WHAT TO WORK ON:
An exact copy of all the data below is required.

DATASET CONTENT:
----
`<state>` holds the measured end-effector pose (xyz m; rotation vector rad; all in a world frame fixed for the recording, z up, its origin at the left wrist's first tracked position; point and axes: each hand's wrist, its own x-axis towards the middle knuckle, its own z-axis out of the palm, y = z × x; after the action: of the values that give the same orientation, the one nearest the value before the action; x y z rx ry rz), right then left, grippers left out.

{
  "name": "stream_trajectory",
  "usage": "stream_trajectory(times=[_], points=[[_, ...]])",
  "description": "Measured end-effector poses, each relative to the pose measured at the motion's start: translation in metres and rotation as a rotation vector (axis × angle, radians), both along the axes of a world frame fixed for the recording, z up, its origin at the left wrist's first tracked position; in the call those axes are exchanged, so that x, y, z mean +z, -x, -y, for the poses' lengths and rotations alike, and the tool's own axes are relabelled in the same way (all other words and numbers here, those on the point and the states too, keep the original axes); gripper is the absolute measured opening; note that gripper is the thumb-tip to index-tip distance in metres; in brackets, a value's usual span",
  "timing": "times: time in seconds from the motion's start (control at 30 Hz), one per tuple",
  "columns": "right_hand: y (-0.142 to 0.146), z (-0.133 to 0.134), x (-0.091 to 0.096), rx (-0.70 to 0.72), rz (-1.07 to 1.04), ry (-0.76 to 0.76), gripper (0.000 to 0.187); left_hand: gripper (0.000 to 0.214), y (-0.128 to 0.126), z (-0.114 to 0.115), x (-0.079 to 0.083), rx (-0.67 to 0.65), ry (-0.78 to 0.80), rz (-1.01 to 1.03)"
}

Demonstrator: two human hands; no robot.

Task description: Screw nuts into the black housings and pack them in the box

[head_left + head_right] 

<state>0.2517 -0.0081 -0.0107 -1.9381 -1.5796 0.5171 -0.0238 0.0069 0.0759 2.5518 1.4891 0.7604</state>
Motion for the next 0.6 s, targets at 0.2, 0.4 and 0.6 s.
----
WRITTEN REPLY:
`<state>` holds the measured end-effector pose (xyz m; rotation vector rad; all in a world frame fixed for the recording, z up, its origin at the left wrist's first tracked position; point and axes: each hand's wrist, its own x-axis towards the middle knuckle, its own z-axis out of the palm, y = z × x; after the action: of the values that give the same orientation, the one nearest the value before the action; x y z rx ry rz), right then left, grippers left out.

{
  "name": "stream_trajectory",
  "usage": "stream_trajectory(times=[_], points=[[_, ...]])",
  "description": "Measured end-effector poses, each relative to the pose measured at the motion's start: translation in metres and rotation as a rotation vector (axis × angle, radians), both along the axes of a world frame fixed for the recording, z up, its origin at the left wrist's first tracked position; in the call those axes are exchanged, so that x, y, z mean +z, -x, -y, for the poses' lengths and rotations alike, and the tool's own axes are relabelled in the same way (all other words and numbers here, those on the point and the states too, keep the original axes); gripper is the absolute measured opening; note that gripper is the thumb-tip to index-tip distance in metres; in brackets, a value's usual span",
  "timing": "times: time in seconds from the motion's start (control at 30 Hz), one per tuple",
  "columns": "right_hand: y (-0.142 to 0.146), z (-0.133 to 0.134), x (-0.091 to 0.096), rx (-0.70 to 0.72), rz (-1.07 to 1.04), ry (-0.76 to 0.76), gripper (0.000 to 0.187); left_hand: gripper (0.000 to 0.214), y (-0.128 to 0.126), z (-0.114 to 0.115), x (-0.079 to 0.083), rx (-0.67 to 0.65), ry (-0.78 to 0.80), rz (-1.01 to 1.03)"
}

Demonstrator: two human hands; no robot.

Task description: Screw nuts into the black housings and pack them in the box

[head_left + head_right] 

<state>0.2517 -0.0081 -0.0107 -1.9381 -1.5796 0.5171 -0.0238 0.0069 0.0759 2.5518 1.4891 0.7604</state>
Motion for the next 0.6 s, targets at 0.2, 0.4 and 0.6 s.

This finishes the answer to the exercise.